Publish them as Items

from pyclarify import Item

client = ClarifyClient("./clarify-credentials.json")

item = Item(
    name = "Home temperature",
    description = "Temperature in the bedroom",
    labels = {"data-source": ["Raspberry Pi"], "location": ["Home"]},
    visible=True
)
response = client.publish_signals(
    signal_ids=['<SIGNAL_ID>'],
    items=[item],
    create_only=False
)

Use filters to get a specific selection

from pyclarify.query import Filter, Regex

only_raspberries = Filter(
    fields={
        "labels.unit-type": Regex(value="Raspberry")
    }
)

response = client.select_items(
    filter=only_raspberries
)

Get the data and include relationships

response = client.select_dataframe(
    filter=only_raspberries,
    include=["item"]
)

Use help to get more insight

$ help(client.select_dataframe)
>>> select_dataframe(
        filter: Optional[pyclarify.query.filter.Filter] = None,
        sort: List[str] = [],
        limit: int = 20,
        skip: int = 0,
        total: bool = False,
        gte: Union[datetime.datetime, str] = None,
        lt: Union[datetime.datetime, str] = None,
        last: int = -1,
        rollup: Union[str, datetime.timedelta] = None,
        include: List[str] = []
    ) -> pyclarify.views.generics.Response method of pyclarify.client.ClarifyClient instance

    Return dataframe for items.

    Time selection:
    - Maximum window size is 40 days (40 * 24 hours) when rollup is null or less than PT1M (1 minute).
    - Maximum window size is 400 days (400 * 24 hours) whenrollup is greater than or equal to PT1M (1 minute).
    - No maximum window size if rollup is window.

    Parameters
    ----------
    filter: Filter, optional
        A Filter Model that describes a mongodb filter to be applied.

    sort: list of strings
        List of strings describing the order in which to sort the items in the response.
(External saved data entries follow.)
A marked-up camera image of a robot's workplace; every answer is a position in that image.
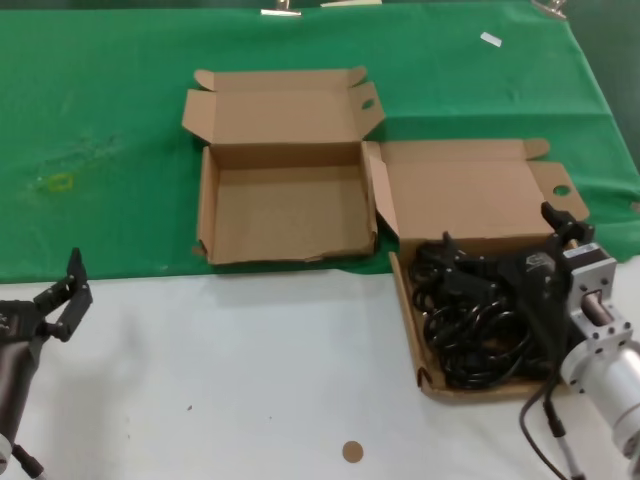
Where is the cardboard box, oval flap hole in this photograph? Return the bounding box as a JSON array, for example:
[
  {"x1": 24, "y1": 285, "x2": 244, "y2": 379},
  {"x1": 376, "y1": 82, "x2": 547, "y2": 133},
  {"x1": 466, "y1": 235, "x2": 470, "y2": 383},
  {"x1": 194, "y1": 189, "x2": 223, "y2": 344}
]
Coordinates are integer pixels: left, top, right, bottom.
[{"x1": 180, "y1": 66, "x2": 386, "y2": 266}]

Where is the left arm connector cable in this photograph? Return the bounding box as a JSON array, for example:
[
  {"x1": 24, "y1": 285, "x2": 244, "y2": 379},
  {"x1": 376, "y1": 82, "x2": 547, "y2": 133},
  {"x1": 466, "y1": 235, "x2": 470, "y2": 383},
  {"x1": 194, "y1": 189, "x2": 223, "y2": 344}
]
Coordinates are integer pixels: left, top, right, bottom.
[{"x1": 9, "y1": 442, "x2": 47, "y2": 480}]

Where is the cardboard box, round flap hole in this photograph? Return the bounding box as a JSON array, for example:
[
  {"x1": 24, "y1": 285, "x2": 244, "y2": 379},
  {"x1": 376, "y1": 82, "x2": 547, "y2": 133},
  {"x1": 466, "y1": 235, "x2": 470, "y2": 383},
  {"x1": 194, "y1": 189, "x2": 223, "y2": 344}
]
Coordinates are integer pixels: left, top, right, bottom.
[{"x1": 362, "y1": 138, "x2": 590, "y2": 405}]

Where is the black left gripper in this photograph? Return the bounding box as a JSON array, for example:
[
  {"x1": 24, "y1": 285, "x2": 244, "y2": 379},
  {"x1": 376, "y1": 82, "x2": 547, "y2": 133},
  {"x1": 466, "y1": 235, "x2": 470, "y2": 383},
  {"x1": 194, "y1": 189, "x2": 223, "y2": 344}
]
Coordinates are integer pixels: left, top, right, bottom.
[{"x1": 0, "y1": 247, "x2": 95, "y2": 362}]

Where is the right gripper with motor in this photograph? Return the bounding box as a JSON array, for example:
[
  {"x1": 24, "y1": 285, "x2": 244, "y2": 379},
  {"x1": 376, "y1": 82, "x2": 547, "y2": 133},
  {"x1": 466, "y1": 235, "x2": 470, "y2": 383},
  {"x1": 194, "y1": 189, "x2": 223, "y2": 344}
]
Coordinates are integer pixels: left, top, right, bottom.
[{"x1": 439, "y1": 199, "x2": 640, "y2": 354}]

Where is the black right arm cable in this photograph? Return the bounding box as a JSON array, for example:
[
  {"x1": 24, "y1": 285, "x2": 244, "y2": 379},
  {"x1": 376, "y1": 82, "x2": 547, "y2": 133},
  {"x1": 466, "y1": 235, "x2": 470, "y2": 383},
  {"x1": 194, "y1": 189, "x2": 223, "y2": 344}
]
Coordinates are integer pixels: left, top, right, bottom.
[{"x1": 518, "y1": 367, "x2": 569, "y2": 480}]

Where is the grey-tipped right arm connector cable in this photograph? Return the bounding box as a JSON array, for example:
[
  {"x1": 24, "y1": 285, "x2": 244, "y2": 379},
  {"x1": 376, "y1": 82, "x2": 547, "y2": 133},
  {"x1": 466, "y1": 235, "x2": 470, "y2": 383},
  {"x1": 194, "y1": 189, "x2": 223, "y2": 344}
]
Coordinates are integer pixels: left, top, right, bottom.
[{"x1": 542, "y1": 392, "x2": 586, "y2": 480}]

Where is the small yellow-green tape piece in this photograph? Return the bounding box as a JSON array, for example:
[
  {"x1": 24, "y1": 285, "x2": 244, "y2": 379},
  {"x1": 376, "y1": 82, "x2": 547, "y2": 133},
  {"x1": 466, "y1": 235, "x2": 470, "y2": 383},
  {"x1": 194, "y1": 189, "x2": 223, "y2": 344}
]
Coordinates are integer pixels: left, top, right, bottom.
[{"x1": 46, "y1": 172, "x2": 76, "y2": 194}]

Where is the green table cloth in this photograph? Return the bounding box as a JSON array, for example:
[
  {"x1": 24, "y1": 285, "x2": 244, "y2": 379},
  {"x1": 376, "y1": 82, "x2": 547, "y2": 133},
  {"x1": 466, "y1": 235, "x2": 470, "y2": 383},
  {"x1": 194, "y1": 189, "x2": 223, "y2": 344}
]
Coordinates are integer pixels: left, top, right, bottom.
[{"x1": 0, "y1": 0, "x2": 640, "y2": 286}]

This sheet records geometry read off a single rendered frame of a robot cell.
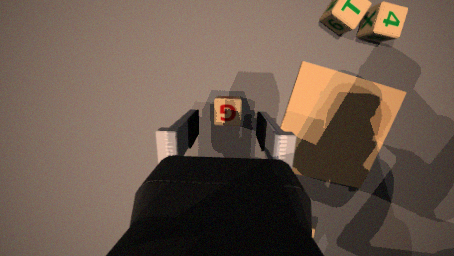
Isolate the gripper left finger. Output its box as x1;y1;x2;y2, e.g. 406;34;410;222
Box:
156;109;199;164

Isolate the orange flat mat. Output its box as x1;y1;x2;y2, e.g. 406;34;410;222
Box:
280;61;407;188

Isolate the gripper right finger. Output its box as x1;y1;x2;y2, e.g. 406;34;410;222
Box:
256;112;297;169

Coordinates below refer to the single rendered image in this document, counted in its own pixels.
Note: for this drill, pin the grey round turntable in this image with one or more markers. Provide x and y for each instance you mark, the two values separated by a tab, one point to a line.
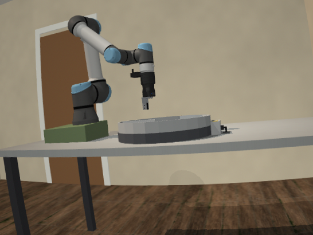
168	129

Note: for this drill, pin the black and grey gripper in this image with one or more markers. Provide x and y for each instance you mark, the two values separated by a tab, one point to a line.
147	78

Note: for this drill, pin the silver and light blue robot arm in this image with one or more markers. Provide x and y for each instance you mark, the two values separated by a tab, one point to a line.
96	90

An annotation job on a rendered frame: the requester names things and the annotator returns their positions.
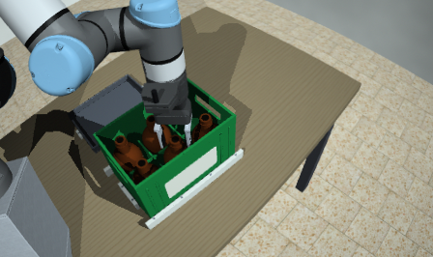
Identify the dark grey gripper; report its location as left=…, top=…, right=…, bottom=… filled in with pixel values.
left=141, top=50, right=192, bottom=148

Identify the green plastic crate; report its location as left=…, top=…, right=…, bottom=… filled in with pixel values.
left=103, top=78, right=236, bottom=216

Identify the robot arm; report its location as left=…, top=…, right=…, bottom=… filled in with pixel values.
left=0, top=0, right=184, bottom=108

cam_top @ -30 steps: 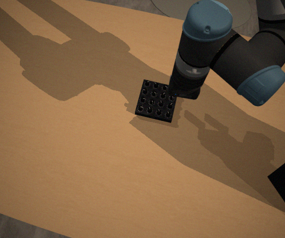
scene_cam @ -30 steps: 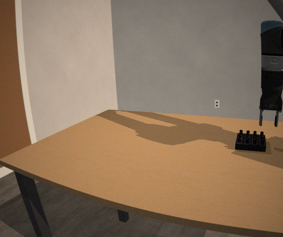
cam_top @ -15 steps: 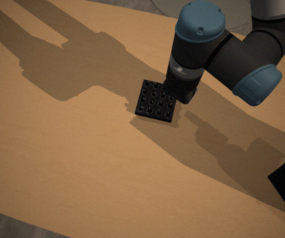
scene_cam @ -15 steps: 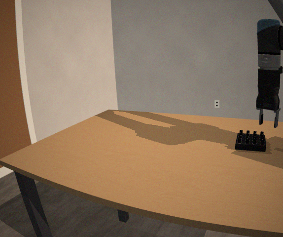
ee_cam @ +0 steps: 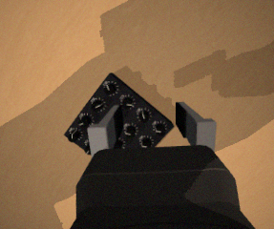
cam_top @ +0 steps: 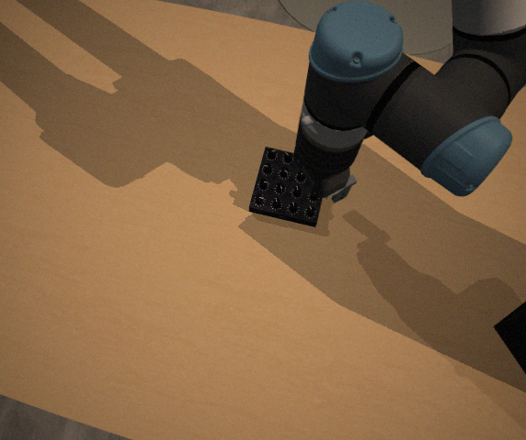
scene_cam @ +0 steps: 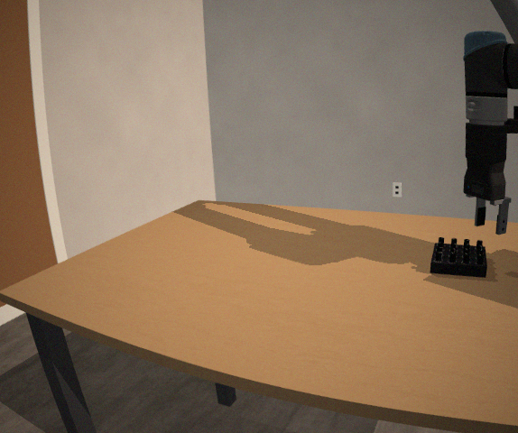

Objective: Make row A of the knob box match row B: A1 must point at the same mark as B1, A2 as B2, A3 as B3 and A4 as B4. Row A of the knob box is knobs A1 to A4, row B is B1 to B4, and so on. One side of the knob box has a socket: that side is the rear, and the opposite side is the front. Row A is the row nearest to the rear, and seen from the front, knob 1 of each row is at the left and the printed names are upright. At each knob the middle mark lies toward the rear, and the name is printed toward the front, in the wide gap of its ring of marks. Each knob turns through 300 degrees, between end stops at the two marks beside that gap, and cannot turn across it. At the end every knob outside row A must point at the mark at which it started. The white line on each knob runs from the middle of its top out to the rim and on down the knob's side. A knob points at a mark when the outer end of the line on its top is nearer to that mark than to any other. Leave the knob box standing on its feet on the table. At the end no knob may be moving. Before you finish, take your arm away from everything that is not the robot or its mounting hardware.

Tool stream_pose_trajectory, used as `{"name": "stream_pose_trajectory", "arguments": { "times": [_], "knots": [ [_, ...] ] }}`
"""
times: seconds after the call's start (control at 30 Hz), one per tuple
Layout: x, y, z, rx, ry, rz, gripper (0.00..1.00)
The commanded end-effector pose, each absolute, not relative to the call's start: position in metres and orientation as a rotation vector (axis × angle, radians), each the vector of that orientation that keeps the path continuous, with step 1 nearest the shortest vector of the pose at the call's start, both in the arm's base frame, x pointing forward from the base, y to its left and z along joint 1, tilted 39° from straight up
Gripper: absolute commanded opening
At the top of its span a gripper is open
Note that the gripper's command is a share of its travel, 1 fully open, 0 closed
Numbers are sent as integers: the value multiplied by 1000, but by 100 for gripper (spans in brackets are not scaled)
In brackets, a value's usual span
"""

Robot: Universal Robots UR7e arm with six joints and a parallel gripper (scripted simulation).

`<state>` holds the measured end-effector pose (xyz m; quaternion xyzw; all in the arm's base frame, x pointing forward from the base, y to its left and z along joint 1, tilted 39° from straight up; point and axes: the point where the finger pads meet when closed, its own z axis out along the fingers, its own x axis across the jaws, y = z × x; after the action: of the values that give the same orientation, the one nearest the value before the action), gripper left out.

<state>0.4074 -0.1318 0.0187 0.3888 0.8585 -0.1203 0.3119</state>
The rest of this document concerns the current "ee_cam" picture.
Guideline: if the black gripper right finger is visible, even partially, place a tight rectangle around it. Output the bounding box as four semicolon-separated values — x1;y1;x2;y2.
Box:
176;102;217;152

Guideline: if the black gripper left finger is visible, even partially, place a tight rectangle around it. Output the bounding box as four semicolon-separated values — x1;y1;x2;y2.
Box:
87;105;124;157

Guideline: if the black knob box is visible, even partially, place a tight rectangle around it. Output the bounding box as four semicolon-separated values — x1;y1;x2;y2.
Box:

    limit: int, default 20
        The maximum number of resources to select. Negative numbers means no limit, which may or may not be allowed.

    skip: int default: 0
        Skip the first N matches. A negative skip is treated as 0.

    total: bool default: False
        When true, force the inclusion of a total count in the response. A total count is the total number of resources that matches filter.

    gte: string(RFC 3339 timestamp) or python datetime, optional, default <now - 7 days>
        An RFC3339 time describing the inclusive start of the window.

    lt: string(RFC 3339 timestamp) or python datetime, optional, default <now + 7 days>
        An RFC3339 time describing the exclusive end of the window.

    last: int, default -1
        If above 0, select last N timestamps per series. The selection happens after the rollup aggregation.

    rollup: timedelta or string(RFC 3339 duration) or "window", default None
        If RFC 3339 duration is specified, roll-up the values into either the full time window
        (`gte` -> `lt`) or evenly sized buckets.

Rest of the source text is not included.